Oireachtas Joint and Select Committees

Wednesday, 25 April 2018

Joint Oireachtas Committee on Health

Council Directive 2013/59/EURATOM: Faculty of Radiologists

9:00 am

Photo of Colm BurkeColm Burke (Fine Gael) | Oireachtas source

I thank the witnesses for their presentations and for the work they do. Sometimes we have medical practitioners before the committee and we do not acknowledge their work and the contribution they make to our healthcare sector. It is important that we do so.

We heard from the representatives of the Chiropractic Association of Ireland earlier this morning. One of my questions related to insurance, which is a big issue that has been on my desk for quite a while. In fairness, the regulation covering medical practitioners is in place and it provides that every medical practitioner must have insurance. I introduced a Private Members' Bill in 2012, which was eventually adopted by the Department and has now gone through the whole process. The representatives of the chiropractors advised us this morning that every one of their members has professional indemnity insurance. We are talking about 130 practitioners who are providing a service to the public. They are saying they are regulated in the sense of it being within their own organisation and profession to such an extent that each member has professional indemnity insurance.
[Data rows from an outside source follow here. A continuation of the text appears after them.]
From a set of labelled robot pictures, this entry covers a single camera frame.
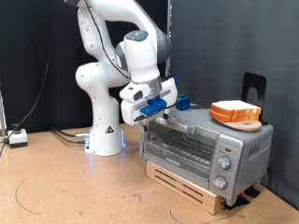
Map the slotted wooden block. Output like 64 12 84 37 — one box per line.
145 160 227 217

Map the spatula with blue grip block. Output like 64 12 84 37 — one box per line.
175 92 200 111

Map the vertical aluminium pole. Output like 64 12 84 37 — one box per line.
164 0 173 105

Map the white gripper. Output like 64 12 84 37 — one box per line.
121 77 179 133

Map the wrist camera on blue mount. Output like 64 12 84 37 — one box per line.
134 95 168 123

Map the black hanging cable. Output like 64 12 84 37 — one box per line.
0 0 60 161

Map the black foam pad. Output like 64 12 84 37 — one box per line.
223 194 251 211
244 185 262 199

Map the silver oven knob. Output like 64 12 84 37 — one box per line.
212 175 229 190
217 155 233 171

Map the wire oven rack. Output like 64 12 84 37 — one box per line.
148 130 219 167

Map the metal frame post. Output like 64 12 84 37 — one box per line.
0 90 7 137

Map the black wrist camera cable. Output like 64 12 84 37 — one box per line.
83 0 133 80

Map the black base cable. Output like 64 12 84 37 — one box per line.
50 127 88 145

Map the black cable silver connector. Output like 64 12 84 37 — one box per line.
54 129 92 139

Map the dark grey backdrop curtain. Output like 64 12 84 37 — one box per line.
169 0 299 211

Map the silver toaster oven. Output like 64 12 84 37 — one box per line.
138 102 275 207

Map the black metal bookend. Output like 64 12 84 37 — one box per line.
241 72 268 126

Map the black backdrop curtain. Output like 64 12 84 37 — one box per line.
0 0 169 134

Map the round wooden cutting board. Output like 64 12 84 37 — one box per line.
216 119 263 133
I am concerned that they are being excluded from a regulation, which makes sure that the standard they have set themselves is maintained.

If they are delivering a high level of service, and some of them are providing an X-ray service, have radiologists come across litigation involving chiropractors where professional radiologists had to give evidence in such cases? If that has not occurred, why can we not incorporate them in the regulation? We are talking about a very small number of practitioners.
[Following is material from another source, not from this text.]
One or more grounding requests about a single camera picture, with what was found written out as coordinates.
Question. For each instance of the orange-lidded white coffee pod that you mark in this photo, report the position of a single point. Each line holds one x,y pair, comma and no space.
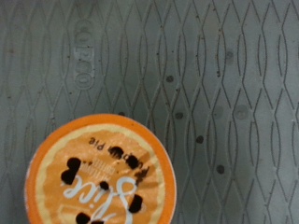
102,174
Chiropractors will be prevented from making referrals. The witnesses have said that where medical practitioners refer people to radiologists for X-rays, the radiologist reviews whether the X-ray is necessary. If chiropractors refer people for X-rays, what is the concern about regulating them in the sense that they are referring people to professionals who can review and decide whether it is appropriate that an X-ray should be carried out? A radiologist would sign off on that and if the radiologist is happy that it is a reasonable request, what is the concern about including chiropractors in the regulation? That is an important question. We are talking about 130 practitioners in total and about 11 who provide radiology services. It is a very small number. With respect to the 11 practitioners who provide radiology services, we all know that radiology equipment costs a huge amount of money. It is a matter of whether we will now have 11 practitioners who will no longer be able to use very good equipment and it will simply be parked. We are not talking about hundreds of practitioners but about a very small group and about including them in the regulation.